Noccioline – Il Faro: dalle origini di Paco Roca

Il faro è una delle prime opere di Paco Roca, sono riuscita ad acquistarlo solo ora perché da breve è stato ristampato in una bella edizione cartonata dalla Tunuè.

Già possiamo riconoscerci però la tematica storica che tornerà spesso nelle sue opere ambientate in Spagna.
Il protagonista è un giovane che si era arruolato nei carabinieri, ma si è trovato in breve tempo a dover partecipare alla guerra civile spagnola.
Il libro inizia con un tentativo di fuga del ragazzo, che però finisce quasi in catastrofe, se non fosse per il guardiano di un faro, che lo salva.

Il fumetto si basa quindi su queste due realtà diverse. Da un lato un giovane soldato che parla per “etichette” e spesso ripete concetti e informazioni palesemente imparate a memoria. Dall’alto un uomo non più giovanissimo, la cui testa è ferma a due anni prima, giorno in cui il faro si è rotto e giorno da cui attende una nuova lampadina, la cui spedizione è stata rallentata dalla guerra in corso.

L’uomo si cura ogni giorno del suo amato faro e cerca sempre di mantenerlo pronto per quando arriverà il pezzo mancante. Nonostante il dovere di restare a badargli però, il guardiano coltiva il sogno di raggiungere un’isola di fronte alla costa, che si nota a malapena a causa della foschia. Si racconta che lì la popolazione si tranquilla e viva in pace. Tutto questo non prima di aver finito la barca.

Non è la prima volta che uno dei personaggi delle storie di Paco Roca è caratterizzato da un procrastinare razzionalizzato da qualche motivazione morale del personaggio. Il guardiano, vede e sogna l’isola, ma ha sempre qualcosa che lo ancora al suo lato della riva e sembra gli impedisca di spostarsi.

Lo stesso si può leggere in Le Strade di Sabbia, in cui il protagonista conosce gli abitanti di un palazzo che sono tutti fermi, per un motivo o per l’altro in attesa del loro futuro, ma che in realtà non agiscono così tanto per renderlo reale.

Il Faro è in realtà un’esperienza formativa per il giovane, che impara a togliersi l’uniforme e a ragionare con la sua testa, non a scomparti stagni.

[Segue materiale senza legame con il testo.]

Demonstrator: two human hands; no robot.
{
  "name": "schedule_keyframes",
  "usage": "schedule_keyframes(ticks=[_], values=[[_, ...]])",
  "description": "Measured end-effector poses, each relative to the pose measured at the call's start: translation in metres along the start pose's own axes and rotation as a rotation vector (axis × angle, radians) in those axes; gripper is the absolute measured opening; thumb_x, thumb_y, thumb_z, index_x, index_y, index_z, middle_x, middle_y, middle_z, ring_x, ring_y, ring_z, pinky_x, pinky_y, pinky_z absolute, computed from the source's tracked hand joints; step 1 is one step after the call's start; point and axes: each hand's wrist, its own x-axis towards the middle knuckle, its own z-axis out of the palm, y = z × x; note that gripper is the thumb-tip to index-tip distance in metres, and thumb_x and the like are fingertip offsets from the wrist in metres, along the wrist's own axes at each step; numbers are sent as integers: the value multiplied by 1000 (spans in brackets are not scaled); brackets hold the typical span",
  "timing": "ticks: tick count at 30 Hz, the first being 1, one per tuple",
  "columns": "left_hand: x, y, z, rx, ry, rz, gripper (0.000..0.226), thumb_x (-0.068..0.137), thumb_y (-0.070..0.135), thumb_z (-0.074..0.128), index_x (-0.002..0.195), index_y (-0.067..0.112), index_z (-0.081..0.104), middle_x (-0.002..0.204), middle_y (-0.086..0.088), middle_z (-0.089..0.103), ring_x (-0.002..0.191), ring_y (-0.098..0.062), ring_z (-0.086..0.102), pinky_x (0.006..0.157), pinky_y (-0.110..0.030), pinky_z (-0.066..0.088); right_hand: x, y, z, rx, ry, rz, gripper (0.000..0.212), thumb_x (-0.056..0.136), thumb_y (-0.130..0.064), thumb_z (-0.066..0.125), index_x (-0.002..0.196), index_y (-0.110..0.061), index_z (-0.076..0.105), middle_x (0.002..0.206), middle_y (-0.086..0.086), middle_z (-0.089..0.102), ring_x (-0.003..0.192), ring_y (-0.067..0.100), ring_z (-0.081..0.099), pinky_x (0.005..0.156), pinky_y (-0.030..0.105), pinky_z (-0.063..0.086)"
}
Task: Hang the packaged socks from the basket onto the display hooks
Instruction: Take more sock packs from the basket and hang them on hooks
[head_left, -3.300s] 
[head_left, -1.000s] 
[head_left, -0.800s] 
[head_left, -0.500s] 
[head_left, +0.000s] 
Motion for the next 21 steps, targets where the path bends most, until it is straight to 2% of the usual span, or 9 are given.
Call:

Prende parte i sogni sul futuro del guardiano a tal punto che lui gli concede la sua nave e tutti i privilegi che avrebbe potuto ricevere su quell’isola.

Il giovane, soprannominato Moby Dick, quindi riesce a scrollarsi di dosso quella maschera di disillusione che gli aveva messo la guerra e riesce a tornare bambino, conosce di nuovo cosa voglia dire avere un sogno proprio ed essere determinati a metterlo in pratica a tutti i costi.

La storia è inoltre ricca di brevi sequenze di vignette che permettono di rendere l’idea di come fosse la società spagnola durante la guerra. La narrazione avviene intorno a questo faro che sembra essere in una bolla separata da tutto, in cui il tempo si è fermato, ma l’autore sceglie comunque di far comprendere a chi legge da cosa sta scappando il ragazzo e da quale fosse la realtà al tempo della guerra fredda.

In quest’opera troviamo ancora, come in Gioco Lugubre, l’utilizzo di un solo colore insieme al nero. Mi è sempre piaciuta questo tipo di tecnica, poiché permette molto l’utilizzo del contrasto di un nero, puro e intenso, con colori chiari e delicati come l’azzurro dell’acquerello e il bianco della carta sotto. Nonostante le poche possibilità sul colore però, il disegno non risulta sbilanciato né sul colore chiaro, né quello scuro e lega perfettamente con l’atmosfera “di mare” del fumetto.